PROBLEM DETAILS:
For each line of the data below, copy it if it holds the word "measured".
Start of Block
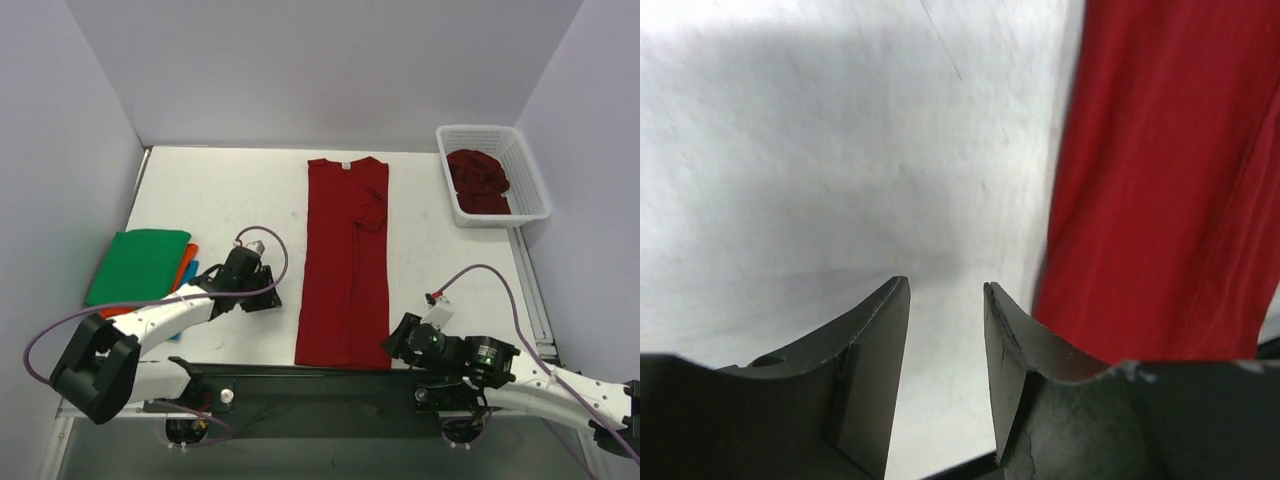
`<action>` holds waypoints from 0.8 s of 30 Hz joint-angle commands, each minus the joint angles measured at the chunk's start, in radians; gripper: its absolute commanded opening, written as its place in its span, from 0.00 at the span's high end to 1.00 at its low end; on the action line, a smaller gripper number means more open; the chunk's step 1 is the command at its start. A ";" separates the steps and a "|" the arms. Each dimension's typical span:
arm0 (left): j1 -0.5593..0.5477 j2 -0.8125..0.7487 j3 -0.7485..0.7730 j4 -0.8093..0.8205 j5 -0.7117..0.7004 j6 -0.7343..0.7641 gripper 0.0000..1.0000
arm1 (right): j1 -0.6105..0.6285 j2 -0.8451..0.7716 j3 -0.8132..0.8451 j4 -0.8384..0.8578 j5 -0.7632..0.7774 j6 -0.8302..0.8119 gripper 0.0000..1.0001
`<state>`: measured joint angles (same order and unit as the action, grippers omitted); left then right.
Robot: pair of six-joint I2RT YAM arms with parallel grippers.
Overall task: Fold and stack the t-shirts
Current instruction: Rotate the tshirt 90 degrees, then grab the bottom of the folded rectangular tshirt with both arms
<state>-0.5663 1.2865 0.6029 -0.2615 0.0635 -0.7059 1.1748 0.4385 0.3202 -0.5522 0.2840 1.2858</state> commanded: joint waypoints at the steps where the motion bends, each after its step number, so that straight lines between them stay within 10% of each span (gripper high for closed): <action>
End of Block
SOLUTION:
`<action>` holds waypoints from 0.8 s of 30 Hz joint-angle commands, each minus the joint angles measured at the chunk's start, in radians; gripper: its absolute commanded opening, written as its place in its span, from 0.00 at the span's high end to 1.00 at its low end; on the action line, a smaller gripper number means more open; the chunk's step 1 is the command at its start. A ";" separates the steps and a "|" the arms. Each dimension's typical span:
`<state>`: measured joint angles (same order and unit as the action, grippers omitted); left then right.

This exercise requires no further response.